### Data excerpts
----------

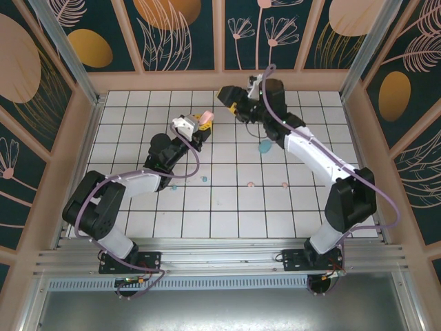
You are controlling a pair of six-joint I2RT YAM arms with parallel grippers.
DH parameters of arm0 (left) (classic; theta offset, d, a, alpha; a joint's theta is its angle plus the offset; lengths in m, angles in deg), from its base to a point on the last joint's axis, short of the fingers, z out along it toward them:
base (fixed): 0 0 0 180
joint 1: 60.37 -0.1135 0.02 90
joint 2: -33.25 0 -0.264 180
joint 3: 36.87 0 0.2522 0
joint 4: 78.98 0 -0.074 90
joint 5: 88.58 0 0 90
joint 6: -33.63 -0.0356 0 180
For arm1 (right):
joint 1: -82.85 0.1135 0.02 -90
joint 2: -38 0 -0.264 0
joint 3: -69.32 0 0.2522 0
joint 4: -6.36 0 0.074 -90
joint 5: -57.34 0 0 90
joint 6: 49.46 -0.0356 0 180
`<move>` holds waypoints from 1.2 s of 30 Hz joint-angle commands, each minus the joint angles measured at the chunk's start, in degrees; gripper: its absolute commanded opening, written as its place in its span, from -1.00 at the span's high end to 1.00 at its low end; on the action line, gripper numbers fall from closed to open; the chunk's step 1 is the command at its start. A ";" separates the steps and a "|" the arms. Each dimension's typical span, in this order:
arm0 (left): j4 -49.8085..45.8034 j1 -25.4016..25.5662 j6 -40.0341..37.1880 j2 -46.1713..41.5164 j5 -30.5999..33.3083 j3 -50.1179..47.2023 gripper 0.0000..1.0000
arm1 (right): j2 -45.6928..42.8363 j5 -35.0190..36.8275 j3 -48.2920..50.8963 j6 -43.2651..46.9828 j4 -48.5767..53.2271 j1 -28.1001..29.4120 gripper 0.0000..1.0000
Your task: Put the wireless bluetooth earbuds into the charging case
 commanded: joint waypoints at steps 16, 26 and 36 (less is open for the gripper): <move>-4.39 -0.12 -27.83 -5.65 0.15 -0.98 0.41 | 9.06 -11.96 -11.84 3.24 15.32 2.25 -0.20; -2.07 -0.04 -30.23 -6.43 1.52 -2.16 0.40 | 10.38 -12.43 -10.74 -0.07 13.81 2.25 -0.05; -3.56 0.40 -35.22 -6.38 7.07 -1.59 0.42 | 11.59 -14.03 -10.71 -1.56 15.09 3.58 -0.03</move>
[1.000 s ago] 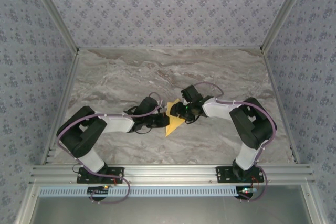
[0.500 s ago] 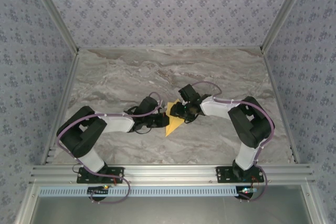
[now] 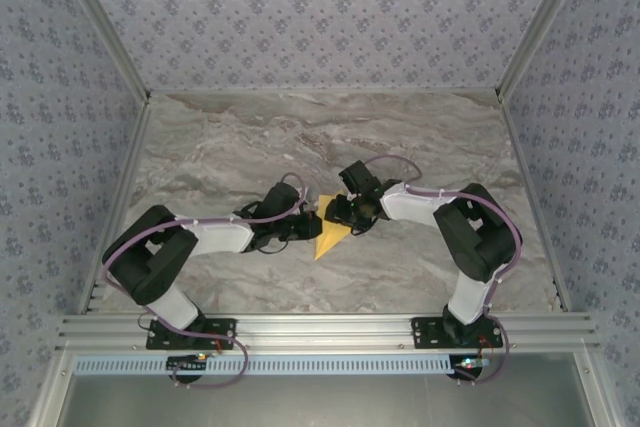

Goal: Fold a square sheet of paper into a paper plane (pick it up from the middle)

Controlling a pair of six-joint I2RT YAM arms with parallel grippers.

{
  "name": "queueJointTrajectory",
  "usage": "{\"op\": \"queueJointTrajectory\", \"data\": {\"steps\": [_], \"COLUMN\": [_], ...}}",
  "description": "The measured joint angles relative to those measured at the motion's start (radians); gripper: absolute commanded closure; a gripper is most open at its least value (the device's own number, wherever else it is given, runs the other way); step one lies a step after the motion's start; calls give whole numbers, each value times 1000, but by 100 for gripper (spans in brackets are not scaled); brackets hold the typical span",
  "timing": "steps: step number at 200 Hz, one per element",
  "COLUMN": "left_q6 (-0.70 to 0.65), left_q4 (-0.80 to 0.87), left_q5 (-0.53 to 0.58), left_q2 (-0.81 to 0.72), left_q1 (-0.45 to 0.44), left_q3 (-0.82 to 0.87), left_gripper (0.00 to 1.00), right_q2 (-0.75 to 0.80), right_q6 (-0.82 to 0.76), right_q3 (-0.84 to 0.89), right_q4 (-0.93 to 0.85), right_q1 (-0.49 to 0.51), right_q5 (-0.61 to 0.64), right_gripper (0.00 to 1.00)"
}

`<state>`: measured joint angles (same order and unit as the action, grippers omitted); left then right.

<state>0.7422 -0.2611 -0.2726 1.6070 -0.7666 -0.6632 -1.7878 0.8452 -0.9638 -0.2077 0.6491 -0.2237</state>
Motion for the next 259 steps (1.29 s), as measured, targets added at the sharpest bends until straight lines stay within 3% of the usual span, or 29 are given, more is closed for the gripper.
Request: {"op": "queueJointTrajectory", "data": {"steps": [259], "left_q6": [-19], "left_q4": [-4], "left_q5": [0], "left_q2": [86], "left_q1": [2], "left_q3": [-35], "left_gripper": [91], "right_q2": [3], "right_q6": [30], "right_q3": [11], "right_q4": [3], "right_q1": [2], "right_q5": [20], "right_gripper": [62]}}
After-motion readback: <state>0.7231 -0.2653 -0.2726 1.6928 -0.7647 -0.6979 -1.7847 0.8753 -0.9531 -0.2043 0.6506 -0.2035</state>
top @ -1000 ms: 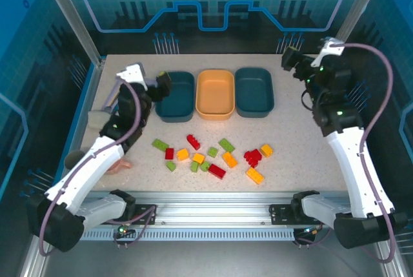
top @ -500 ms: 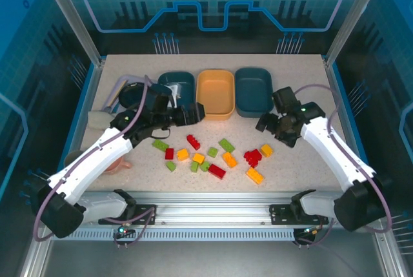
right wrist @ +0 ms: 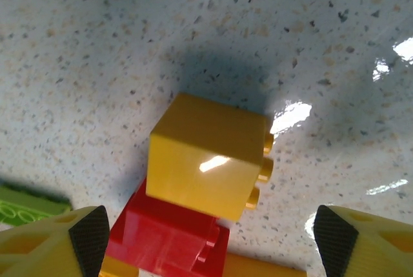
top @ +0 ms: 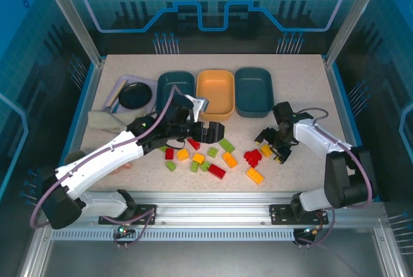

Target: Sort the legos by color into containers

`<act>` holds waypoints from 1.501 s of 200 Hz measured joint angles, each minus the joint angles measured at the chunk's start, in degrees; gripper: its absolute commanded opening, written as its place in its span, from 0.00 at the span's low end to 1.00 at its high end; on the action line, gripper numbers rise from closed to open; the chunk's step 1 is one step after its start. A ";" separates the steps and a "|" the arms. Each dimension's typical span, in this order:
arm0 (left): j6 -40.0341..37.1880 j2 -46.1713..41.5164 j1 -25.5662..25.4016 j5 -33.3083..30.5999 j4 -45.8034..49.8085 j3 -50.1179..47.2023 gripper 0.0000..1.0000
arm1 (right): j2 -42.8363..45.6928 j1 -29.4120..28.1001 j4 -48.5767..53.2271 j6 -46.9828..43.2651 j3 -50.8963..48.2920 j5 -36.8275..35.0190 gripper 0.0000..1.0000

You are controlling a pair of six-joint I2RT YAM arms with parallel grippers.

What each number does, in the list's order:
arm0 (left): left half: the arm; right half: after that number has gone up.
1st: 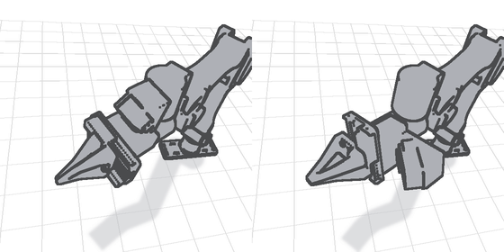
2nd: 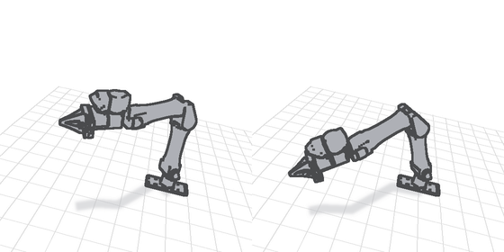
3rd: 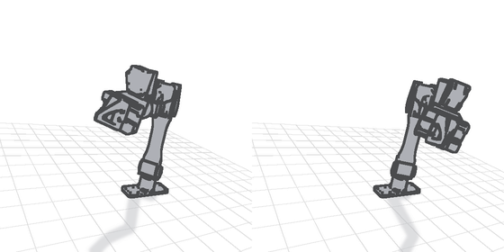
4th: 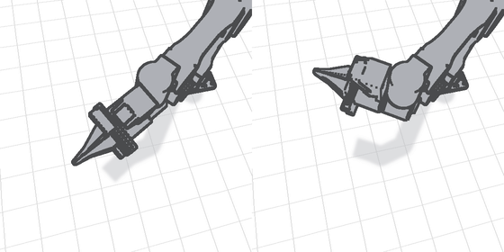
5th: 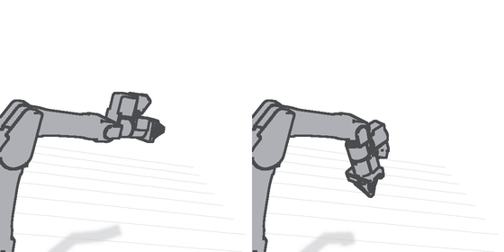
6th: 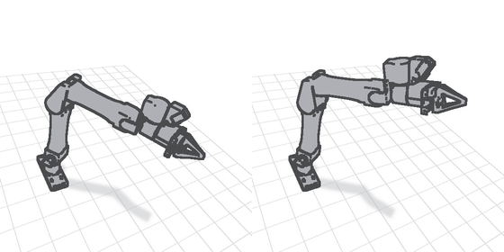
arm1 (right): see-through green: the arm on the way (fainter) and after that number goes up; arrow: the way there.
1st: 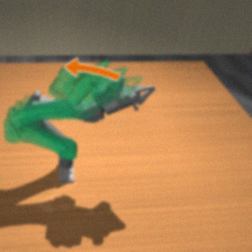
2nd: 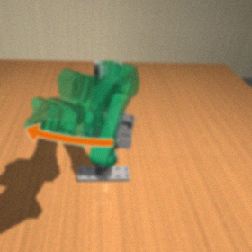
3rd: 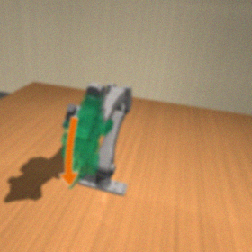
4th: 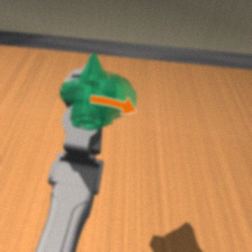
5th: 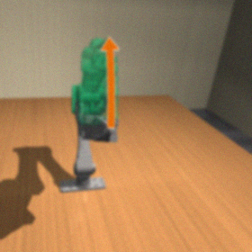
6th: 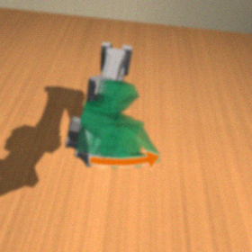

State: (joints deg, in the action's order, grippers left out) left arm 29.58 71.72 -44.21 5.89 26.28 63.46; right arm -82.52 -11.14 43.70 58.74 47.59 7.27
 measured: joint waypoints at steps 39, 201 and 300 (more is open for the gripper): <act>0.00 1.09 -0.55 0.00 -0.48 0.00 0.99 | -3.28 1.90 -3.41 0.20 -0.02 0.83 0.76; 3.30 2.47 1.75 -0.13 0.15 2.86 0.99 | -5.95 -7.74 3.19 -4.44 18.45 -9.35 0.37; 8.61 17.53 14.93 2.69 1.03 21.31 0.99 | -37.99 -5.68 7.89 -18.01 58.82 -13.66 0.39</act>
State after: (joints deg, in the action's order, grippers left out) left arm 38.20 89.25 -29.28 8.58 27.31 84.77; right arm -120.51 -16.82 51.59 40.73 106.41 -6.39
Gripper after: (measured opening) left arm 0.987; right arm 0.416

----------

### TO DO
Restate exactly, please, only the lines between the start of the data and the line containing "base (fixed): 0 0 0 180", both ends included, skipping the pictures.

### FINISHED TASK
You are controlling a pair of six-joint I2RT YAM arms with parallel grippers.
DH parameters of arm0 (left) (classic; theta offset, d, a, alpha; a joint's theta is its angle plus the offset; lengths in m, angles in deg), from its base to a point on the last joint's axis, short of the fingers, z out along it toward them:
base (fixed): 0 0 0 180

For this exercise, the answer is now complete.